Specific heat anomaly in a supercooled liquid with amorphous boundary conditions

TL;DR

This study investigates the specific heat behavior of a supercooled liquid confined in a spherical cavity with amorphous boundaries, revealing a size-dependent peak that persists in the thermodynamic limit and analyzing it through finite-size scaling.

Contribution

It introduces a finite-size scaling analysis of specific heat in a supercooled liquid with amorphous boundary conditions, exploring different theoretical scenarios.

Findings

Peak in specific heat depends on cavity size and persists at finite temperature.

Finite-size scaling analysis supports the existence of a finite-temperature peak.

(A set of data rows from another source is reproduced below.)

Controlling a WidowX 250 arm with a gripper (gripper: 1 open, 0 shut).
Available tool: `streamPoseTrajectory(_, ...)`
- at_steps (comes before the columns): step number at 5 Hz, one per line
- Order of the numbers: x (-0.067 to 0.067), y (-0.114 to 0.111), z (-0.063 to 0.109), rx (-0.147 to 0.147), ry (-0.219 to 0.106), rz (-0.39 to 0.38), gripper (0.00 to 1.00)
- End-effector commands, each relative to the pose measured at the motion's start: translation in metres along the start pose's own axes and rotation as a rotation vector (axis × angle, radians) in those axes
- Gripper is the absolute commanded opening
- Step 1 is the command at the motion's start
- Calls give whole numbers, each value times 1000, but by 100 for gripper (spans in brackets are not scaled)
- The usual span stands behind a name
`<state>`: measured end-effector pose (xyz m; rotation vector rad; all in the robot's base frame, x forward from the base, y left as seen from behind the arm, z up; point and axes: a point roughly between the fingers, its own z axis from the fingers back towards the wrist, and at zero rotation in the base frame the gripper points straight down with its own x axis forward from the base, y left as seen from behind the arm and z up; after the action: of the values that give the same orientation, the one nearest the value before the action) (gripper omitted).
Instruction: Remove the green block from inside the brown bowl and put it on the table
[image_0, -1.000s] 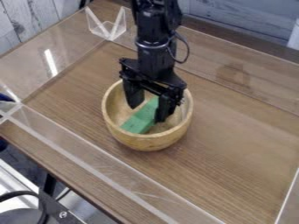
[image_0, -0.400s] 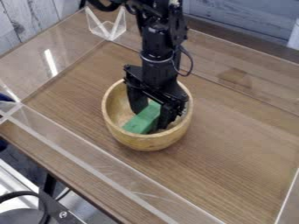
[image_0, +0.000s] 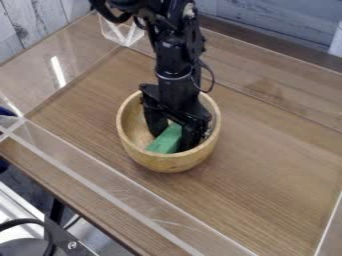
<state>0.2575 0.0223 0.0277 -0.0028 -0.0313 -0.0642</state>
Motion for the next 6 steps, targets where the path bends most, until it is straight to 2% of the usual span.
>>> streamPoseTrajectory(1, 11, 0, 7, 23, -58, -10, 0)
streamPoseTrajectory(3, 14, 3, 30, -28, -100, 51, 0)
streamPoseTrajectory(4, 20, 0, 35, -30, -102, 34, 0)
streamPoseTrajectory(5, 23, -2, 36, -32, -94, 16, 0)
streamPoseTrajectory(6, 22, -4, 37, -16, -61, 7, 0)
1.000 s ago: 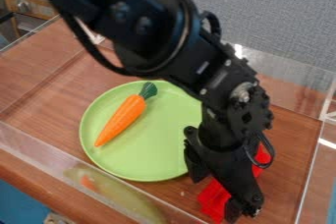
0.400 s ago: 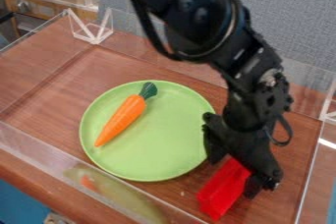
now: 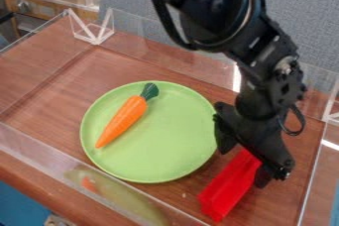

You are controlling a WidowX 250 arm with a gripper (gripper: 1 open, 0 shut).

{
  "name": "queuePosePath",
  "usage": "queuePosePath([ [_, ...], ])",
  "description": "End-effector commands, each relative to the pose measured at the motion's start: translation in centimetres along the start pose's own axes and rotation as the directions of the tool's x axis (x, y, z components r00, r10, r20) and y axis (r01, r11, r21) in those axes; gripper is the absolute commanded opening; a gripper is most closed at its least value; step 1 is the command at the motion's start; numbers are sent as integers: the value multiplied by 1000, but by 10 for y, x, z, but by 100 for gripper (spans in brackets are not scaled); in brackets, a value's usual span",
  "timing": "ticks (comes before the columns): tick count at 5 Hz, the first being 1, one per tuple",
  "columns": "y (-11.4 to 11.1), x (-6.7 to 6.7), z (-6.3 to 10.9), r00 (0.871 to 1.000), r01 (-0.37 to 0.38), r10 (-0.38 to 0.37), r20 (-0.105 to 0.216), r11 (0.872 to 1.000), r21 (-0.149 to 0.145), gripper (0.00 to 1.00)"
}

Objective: Put the red object on the left side

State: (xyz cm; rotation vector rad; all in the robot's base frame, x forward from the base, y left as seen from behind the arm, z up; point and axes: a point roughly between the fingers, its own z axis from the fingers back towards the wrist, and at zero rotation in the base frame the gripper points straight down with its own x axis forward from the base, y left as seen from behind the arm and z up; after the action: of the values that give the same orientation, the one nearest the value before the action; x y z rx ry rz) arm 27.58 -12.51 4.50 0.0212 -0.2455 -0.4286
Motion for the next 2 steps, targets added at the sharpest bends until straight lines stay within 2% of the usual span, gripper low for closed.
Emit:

Results align with nonstandard exponents and random first-order theory scenarios.

Abstract

We study the specific heat of a model supercooled liquid confined in a spherical cavity with amorphous boundary conditions. We find the equilibrium specific heat has a cavity-size-dependent peak as a function of temperature. The cavity allows us to perform a finite-size scaling (FSS) analysis, which indicates that the peak persists at a finite temperature in the thermodynamic limit. We attempt to collapse the data onto a FSS curve according to different theoretical scenarios, obtaining reasonable results in two cases: a "not-so-simple" liquid with nonstandard values of the exponents {\alpha} and {\nu}, and random first-order theory, with two different length scales.